Raw data>
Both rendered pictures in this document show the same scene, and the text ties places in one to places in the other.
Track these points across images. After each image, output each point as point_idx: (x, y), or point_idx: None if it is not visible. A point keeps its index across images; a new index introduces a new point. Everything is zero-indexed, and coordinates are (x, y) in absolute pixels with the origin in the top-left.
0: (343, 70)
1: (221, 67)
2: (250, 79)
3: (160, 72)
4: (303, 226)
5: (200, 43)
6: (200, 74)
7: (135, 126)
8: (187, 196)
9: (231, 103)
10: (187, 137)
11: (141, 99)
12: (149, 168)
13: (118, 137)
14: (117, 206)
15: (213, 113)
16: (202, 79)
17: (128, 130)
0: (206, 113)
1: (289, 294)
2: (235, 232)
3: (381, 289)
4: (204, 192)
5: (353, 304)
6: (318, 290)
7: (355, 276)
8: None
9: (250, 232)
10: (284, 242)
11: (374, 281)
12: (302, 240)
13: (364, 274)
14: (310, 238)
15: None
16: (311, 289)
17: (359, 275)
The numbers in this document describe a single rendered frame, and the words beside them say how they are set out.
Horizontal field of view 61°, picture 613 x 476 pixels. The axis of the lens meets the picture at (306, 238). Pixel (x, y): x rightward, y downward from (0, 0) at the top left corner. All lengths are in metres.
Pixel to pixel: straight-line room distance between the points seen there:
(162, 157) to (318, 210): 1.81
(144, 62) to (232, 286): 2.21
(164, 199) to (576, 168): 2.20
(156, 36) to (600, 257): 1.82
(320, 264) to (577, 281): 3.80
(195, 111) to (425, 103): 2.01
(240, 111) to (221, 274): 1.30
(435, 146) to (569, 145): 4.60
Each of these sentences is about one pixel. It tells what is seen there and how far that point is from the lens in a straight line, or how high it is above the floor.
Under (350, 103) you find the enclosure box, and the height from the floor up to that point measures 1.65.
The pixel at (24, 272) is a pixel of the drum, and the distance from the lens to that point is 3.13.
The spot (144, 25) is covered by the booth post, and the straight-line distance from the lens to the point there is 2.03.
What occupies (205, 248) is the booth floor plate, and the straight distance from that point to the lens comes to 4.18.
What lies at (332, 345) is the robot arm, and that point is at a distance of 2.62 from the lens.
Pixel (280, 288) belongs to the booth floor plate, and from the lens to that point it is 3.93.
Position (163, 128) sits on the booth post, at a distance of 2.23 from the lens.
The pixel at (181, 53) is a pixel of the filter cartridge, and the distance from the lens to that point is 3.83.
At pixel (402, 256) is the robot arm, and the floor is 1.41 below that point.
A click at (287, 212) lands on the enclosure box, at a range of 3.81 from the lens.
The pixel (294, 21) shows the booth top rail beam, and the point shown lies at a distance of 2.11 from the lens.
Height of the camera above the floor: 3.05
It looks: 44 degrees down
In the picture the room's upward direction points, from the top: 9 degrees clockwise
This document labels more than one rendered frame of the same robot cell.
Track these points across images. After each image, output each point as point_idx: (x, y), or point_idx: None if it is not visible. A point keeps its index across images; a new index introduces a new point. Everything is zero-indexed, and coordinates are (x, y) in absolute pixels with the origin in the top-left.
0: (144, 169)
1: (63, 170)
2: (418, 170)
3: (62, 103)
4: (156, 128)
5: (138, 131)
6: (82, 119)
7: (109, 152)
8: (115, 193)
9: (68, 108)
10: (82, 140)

Exercise goal> Lines after the one containing "(320, 264) to (577, 281): 3.80" are not wanted; repeat exactly each line above from the first up to and including it.

Task result>
Both rendered pictures in this document show the same scene, and the text ties places in one to places in the other.
Track these points across images. After each image, output each point as point_idx: (x, y), or point_idx: None if it is not visible. A point keeps its index across images; a new index introduces a new point. Everything is zero-indexed, and coordinates are (x, y) in absolute pixels with the origin in the top-left.
0: (343, 70)
1: (221, 67)
2: (250, 79)
3: (160, 72)
4: (303, 226)
5: (200, 43)
6: (200, 74)
7: (135, 126)
8: (187, 196)
9: (231, 103)
10: (187, 137)
11: (141, 99)
12: (149, 168)
13: (118, 137)
14: (117, 206)
15: (213, 113)
16: (202, 79)
17: (128, 130)
0: (206, 113)
1: (289, 294)
2: (235, 232)
3: (381, 289)
4: (204, 192)
5: (353, 304)
6: (318, 290)
7: (355, 276)
8: None
9: (250, 232)
10: (284, 242)
11: (374, 281)
12: (302, 240)
13: (364, 274)
14: (310, 238)
15: None
16: (311, 289)
17: (359, 275)
The numbers in this document describe a single rendered frame, and the words beside them say how they are set out.
Horizontal field of view 61°, picture 613 x 476 pixels. The axis of the lens meets the picture at (306, 238). Pixel (x, y): x rightward, y downward from (0, 0) at the top left corner. All lengths are in metres.
Pixel to pixel: straight-line room distance between the points seen there:
(162, 157) to (318, 210): 1.81
(144, 62) to (232, 286): 2.21
(164, 199) to (576, 168): 2.20
(156, 36) to (600, 257): 1.82
(320, 264) to (577, 281): 3.80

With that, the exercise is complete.